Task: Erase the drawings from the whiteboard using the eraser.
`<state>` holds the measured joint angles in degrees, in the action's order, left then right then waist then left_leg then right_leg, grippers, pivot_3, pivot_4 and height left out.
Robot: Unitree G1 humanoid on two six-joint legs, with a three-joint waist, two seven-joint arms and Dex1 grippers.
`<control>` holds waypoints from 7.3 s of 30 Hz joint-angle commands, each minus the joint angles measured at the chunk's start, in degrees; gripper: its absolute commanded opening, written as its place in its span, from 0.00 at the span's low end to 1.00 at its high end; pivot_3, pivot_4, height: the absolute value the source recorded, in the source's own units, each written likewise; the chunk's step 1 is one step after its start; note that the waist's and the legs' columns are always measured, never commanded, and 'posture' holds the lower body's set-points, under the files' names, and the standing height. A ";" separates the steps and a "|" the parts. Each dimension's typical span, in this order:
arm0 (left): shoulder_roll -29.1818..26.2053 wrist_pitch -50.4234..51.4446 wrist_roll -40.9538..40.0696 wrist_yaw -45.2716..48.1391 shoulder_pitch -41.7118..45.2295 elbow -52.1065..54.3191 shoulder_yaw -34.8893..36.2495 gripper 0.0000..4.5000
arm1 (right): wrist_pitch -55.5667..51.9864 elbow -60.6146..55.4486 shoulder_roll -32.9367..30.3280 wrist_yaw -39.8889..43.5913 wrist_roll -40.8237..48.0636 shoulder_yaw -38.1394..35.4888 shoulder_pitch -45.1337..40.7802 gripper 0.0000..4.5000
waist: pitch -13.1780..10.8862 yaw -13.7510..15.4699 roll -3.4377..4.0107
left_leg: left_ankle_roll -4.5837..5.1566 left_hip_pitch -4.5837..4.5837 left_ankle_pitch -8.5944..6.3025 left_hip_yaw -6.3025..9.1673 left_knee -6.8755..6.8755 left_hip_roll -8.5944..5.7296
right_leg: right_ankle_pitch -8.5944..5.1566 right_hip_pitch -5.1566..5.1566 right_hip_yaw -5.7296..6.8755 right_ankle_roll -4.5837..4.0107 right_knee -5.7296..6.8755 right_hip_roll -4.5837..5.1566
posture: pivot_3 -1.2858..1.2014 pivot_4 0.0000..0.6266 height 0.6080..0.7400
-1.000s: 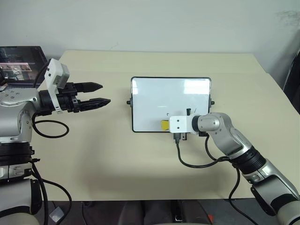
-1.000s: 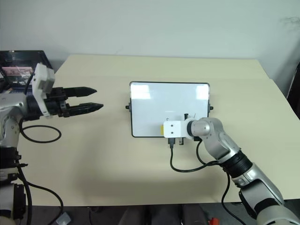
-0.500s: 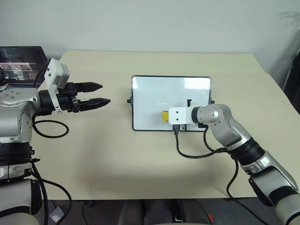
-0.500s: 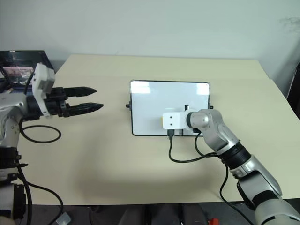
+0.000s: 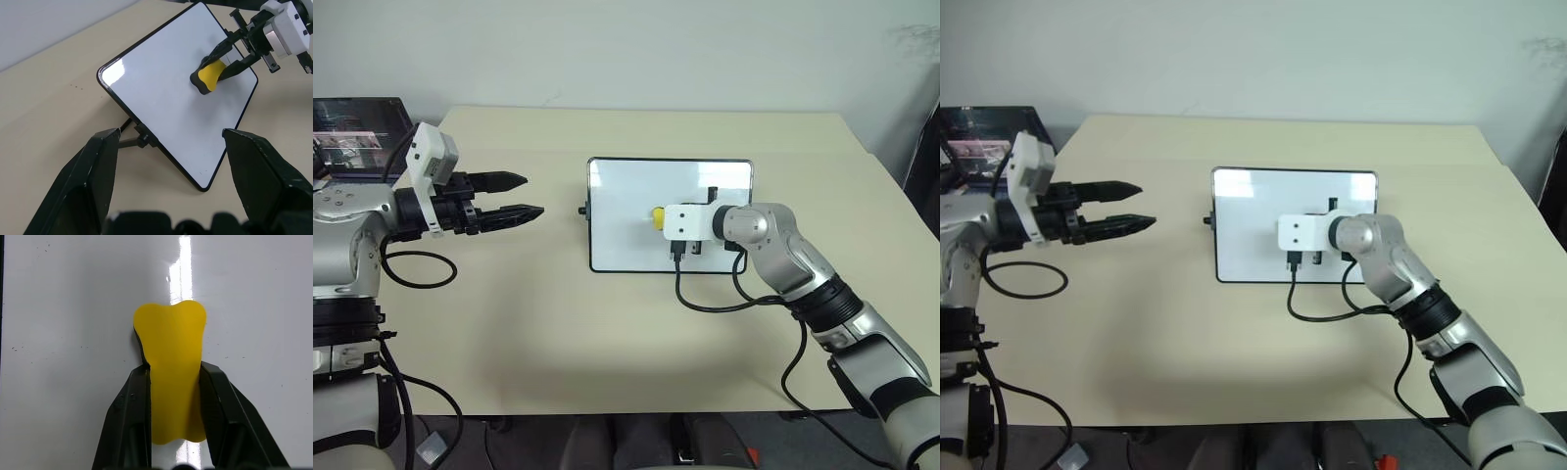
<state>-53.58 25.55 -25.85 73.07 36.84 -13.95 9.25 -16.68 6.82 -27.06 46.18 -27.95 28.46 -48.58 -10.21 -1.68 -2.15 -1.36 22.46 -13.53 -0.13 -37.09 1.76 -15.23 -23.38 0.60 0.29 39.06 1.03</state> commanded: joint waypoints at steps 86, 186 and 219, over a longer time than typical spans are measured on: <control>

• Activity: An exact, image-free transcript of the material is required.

• Written answer:
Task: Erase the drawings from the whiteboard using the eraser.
`<state>` holds the measured joint angles in degrees, in the action's order, left then right then waist then left_leg then right_leg, grippers, pivot_3, pivot_4 and height left out.
Robot: Unitree G1 humanoid on two six-joint legs, with a three-joint waist, two seven-joint arms and Dex1 grippers.
`<control>` holds waypoints from 7.3 s of 30 Hz joint-angle commands, each minus the joint angles measured at the chunk's start, in degrees; gripper: its absolute commanded opening, written as its place in its span, from 0.00 at the span's low end to 1.00 at its high end; pivot_3, pivot_4, height: the absolute value the source recorded, in the source's own units, each written likewise; the chunk's step 1 is one step after its start; note that the waist's and the legs' columns are always measured, never commanded, and 'posture' holds the lower body's set-points, under the files' names, and the standing height. A ";" separates the steps and a "|" the parts. Each dimension's typical span, in this order:
arm0 (left): shoulder_roll -29.1818..26.2053 wrist_pitch -50.4234..51.4446 wrist_roll -40.9538..40.0696 wrist_yaw -45.2716..48.1391 shoulder_pitch -41.7118..45.2295 elbow -52.1065..54.3191 shoulder_yaw -34.8893..36.2495 gripper 0.0000..4.5000
arm1 (right): wrist_pitch -55.5667..51.9864 elbow -60.6146..55.4486 shoulder_roll -32.9367..30.3280 wrist_yaw -39.8889..43.5913 wrist_roll -40.8237..48.0636 shoulder_yaw -38.1394..35.4888 shoulder_pitch -45.1337..40.7802 gripper 0.0000..4.5000
waist: pitch -13.1780..10.8862 yaw -13.7510..15.4699 roll -3.4377..4.0107
left_leg: left_ankle_roll -4.5837..5.1566 left_hip_pitch -4.5837..4.5837 left_ankle_pitch -8.5944..6.3025 left_hip_yaw -6.3025..9.1673 left_knee -6.8755..6.8755 left_hip_roll -8.5944..5.7296
right_leg: right_ankle_pitch -8.5944..5.1566 right_hip_pitch -5.1566..5.1566 right_hip_yaw -5.7296..6.8755 right_ankle_roll -4.5837..4.0107 right_knee -5.7296..6.8755 right_hip_roll -4.5837..5.1566
posture: pivot_3 -1.2858..1.2014 pivot_4 0.0000..0.6266 height 0.6080..0.7400
-1.000s: 
-1.000s: 
-0.500s: 
-0.500s: 
+0.000s: 
<state>-53.58 25.55 -25.85 73.07 36.84 -13.95 9.25 -16.68 6.82 -27.06 46.18 -27.95 28.46 -48.58 -10.21 -1.68 -2.15 -1.36 22.46 -13.53 -0.13 -37.09 1.76 -15.23 -23.38 0.60 0.29 39.06 1.03</state> commanded: joint waypoints at steps 86, 186 and 219, over a longer time than typical spans are measured on: <control>

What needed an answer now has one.